[DATA EXTRACT]
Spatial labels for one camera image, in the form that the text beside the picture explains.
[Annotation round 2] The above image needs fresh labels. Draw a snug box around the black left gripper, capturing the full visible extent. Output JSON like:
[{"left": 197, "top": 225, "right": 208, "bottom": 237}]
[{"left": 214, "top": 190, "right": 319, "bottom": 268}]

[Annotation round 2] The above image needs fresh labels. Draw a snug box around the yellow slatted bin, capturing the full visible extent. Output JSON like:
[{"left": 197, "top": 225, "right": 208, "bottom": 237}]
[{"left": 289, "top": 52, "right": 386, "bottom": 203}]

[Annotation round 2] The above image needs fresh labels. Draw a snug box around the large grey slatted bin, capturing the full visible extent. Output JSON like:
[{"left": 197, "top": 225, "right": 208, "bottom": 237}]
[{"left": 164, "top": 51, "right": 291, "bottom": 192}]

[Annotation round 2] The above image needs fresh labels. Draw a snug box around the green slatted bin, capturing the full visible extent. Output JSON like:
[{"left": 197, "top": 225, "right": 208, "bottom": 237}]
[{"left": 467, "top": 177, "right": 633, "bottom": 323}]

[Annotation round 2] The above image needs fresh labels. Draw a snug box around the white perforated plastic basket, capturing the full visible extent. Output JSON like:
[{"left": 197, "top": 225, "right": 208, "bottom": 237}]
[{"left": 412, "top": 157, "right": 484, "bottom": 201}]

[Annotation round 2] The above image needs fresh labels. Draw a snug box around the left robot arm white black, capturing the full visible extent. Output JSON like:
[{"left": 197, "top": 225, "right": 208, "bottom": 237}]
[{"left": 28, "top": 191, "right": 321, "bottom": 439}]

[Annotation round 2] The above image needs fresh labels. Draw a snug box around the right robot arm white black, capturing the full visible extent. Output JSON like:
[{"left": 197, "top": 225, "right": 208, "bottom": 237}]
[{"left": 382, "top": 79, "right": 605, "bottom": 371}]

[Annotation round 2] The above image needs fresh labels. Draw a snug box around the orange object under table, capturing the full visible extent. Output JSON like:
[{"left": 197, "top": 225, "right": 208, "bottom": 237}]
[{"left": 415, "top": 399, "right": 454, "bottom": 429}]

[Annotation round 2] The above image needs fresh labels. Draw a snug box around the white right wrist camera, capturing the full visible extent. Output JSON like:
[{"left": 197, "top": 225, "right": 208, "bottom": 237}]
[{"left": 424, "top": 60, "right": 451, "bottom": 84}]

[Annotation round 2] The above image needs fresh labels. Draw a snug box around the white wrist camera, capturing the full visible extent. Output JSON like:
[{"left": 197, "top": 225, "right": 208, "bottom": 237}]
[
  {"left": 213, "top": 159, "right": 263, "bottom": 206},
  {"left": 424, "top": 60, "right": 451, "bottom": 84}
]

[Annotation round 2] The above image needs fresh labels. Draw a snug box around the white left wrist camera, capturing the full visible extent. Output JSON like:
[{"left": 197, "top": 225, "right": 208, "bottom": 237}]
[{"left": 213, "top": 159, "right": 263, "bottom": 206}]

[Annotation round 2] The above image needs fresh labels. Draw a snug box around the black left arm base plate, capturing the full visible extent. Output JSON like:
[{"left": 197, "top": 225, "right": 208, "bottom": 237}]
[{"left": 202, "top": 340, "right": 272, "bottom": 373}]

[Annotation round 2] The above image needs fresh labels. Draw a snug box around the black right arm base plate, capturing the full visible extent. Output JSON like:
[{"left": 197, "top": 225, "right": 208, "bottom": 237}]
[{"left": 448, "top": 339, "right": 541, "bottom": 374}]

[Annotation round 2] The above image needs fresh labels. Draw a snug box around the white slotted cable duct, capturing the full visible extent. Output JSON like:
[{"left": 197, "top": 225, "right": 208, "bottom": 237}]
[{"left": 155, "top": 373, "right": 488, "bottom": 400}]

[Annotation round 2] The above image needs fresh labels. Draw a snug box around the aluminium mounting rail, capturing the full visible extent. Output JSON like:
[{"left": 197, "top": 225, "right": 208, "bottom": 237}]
[/DATA EXTRACT]
### EXERCISE PROMPT:
Could you filter the material above and copy each line that holds the word "base"?

### FINISHED TASK:
[Annotation round 2] The above image needs fresh labels. Draw a snug box around the black left arm base plate, capturing the full visible extent. Output JSON like:
[Annotation round 2] The above image needs fresh labels. Draw a snug box around the black right arm base plate, capturing the full visible extent. Output JSON like:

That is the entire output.